== TASK INSTRUCTIONS ==
Which lines in the records below contain the word "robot"? Copy each one out.

== GIVEN INFORMATION ==
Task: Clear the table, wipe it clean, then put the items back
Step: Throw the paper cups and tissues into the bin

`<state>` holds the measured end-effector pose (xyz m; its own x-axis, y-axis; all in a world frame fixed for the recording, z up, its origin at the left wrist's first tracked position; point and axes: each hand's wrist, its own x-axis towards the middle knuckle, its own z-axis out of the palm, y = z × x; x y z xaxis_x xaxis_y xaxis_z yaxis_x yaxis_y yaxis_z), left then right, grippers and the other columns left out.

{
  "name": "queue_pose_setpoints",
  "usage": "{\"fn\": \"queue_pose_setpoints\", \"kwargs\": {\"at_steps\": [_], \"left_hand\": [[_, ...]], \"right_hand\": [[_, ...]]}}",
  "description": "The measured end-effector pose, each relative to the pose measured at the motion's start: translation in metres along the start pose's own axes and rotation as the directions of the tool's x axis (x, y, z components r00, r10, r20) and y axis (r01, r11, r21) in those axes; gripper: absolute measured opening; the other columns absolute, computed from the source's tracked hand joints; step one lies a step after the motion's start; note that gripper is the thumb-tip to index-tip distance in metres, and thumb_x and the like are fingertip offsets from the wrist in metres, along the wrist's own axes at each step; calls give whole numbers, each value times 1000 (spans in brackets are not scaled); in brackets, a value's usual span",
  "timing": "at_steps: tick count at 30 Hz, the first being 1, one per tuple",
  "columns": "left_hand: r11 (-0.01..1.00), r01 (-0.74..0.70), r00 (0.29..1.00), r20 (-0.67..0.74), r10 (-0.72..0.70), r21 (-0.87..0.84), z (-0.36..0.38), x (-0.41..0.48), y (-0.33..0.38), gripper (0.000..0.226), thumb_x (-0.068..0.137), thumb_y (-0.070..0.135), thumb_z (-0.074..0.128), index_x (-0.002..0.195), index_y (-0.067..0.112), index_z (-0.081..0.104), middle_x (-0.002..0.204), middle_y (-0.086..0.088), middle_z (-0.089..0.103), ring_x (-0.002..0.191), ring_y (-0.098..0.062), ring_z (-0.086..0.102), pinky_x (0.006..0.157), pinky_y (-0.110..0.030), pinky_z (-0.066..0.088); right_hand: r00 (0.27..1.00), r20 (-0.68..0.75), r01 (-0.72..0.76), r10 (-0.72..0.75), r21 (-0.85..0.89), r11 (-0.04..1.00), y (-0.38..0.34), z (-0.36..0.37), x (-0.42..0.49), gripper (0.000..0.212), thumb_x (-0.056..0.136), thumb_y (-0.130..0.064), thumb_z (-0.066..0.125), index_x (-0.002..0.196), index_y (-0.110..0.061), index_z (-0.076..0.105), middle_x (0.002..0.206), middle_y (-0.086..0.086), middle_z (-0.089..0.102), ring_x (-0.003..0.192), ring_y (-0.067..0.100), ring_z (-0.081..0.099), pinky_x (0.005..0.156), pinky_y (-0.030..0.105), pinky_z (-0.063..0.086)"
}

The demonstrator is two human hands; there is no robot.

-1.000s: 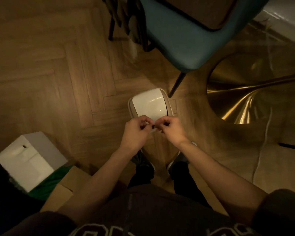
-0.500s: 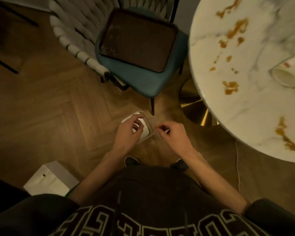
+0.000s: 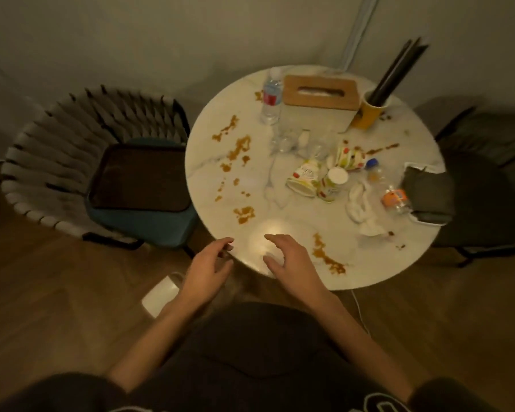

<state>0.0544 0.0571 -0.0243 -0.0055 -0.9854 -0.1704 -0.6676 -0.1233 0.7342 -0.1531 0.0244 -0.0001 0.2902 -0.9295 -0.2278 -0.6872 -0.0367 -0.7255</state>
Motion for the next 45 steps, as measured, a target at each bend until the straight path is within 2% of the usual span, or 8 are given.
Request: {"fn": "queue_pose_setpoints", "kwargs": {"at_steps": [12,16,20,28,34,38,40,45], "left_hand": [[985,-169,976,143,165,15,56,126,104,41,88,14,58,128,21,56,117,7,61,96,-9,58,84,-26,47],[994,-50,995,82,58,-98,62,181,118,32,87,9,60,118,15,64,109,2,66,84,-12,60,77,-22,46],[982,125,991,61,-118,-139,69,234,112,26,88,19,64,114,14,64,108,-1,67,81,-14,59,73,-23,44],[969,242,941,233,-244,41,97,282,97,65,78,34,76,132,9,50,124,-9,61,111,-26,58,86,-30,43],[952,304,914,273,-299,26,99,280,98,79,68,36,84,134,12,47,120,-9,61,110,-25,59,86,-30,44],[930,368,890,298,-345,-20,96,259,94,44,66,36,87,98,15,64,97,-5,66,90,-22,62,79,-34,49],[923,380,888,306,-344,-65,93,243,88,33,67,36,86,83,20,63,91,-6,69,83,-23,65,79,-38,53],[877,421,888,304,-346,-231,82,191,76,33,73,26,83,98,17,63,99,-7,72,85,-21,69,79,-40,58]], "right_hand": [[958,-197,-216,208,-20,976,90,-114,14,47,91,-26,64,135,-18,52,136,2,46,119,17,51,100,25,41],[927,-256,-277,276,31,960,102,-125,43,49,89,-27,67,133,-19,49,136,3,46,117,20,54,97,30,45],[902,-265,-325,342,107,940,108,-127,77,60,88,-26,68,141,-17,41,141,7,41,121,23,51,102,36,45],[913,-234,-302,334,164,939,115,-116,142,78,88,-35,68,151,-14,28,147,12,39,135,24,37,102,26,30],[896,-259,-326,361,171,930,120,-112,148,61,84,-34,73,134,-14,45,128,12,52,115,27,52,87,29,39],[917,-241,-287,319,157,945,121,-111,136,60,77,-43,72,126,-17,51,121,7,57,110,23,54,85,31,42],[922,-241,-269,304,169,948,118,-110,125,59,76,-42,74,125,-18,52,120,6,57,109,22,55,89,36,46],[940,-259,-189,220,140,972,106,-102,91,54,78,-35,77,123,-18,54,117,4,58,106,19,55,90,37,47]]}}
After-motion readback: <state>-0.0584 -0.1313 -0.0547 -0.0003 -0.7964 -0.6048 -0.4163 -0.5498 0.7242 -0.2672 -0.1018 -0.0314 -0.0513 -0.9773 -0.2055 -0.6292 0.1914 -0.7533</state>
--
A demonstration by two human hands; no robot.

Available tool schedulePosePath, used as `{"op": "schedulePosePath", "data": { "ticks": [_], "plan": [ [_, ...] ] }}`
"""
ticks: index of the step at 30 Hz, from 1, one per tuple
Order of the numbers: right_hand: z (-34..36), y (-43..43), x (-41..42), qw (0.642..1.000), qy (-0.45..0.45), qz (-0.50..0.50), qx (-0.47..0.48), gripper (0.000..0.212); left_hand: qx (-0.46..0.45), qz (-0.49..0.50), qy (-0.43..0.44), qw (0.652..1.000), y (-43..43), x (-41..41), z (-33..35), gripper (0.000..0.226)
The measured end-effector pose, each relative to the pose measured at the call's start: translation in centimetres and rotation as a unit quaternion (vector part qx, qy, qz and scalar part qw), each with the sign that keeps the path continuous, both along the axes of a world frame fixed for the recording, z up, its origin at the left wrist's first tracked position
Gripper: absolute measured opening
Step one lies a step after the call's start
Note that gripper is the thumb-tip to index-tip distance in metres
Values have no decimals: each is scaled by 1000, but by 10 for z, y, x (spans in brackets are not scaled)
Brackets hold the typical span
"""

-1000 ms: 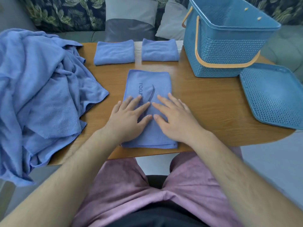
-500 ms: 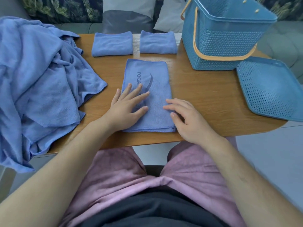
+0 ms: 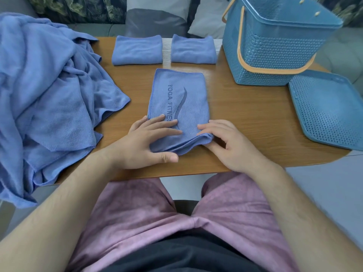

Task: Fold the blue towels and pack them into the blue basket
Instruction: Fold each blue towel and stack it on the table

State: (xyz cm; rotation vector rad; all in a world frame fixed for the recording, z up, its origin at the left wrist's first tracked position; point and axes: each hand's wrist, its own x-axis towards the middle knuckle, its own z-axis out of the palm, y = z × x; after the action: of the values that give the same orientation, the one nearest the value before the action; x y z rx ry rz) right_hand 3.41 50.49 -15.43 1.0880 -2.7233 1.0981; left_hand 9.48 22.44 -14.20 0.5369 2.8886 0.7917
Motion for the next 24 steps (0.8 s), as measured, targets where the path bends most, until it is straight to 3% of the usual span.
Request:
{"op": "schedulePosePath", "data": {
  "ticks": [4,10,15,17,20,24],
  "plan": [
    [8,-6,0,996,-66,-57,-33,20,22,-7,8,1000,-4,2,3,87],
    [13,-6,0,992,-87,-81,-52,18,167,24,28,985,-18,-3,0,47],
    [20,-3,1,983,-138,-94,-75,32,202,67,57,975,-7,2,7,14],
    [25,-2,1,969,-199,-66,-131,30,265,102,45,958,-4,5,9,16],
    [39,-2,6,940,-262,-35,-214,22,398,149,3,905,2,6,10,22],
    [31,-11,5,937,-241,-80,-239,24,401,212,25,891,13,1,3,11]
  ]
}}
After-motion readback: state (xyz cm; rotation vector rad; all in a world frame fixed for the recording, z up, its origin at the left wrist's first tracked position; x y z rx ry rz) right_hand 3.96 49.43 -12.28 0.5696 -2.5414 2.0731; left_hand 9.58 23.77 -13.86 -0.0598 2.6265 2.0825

== EXERCISE OUTPUT ==
The demonstrator is two human hands; there is no robot.
A demonstration by two human hands; no robot.

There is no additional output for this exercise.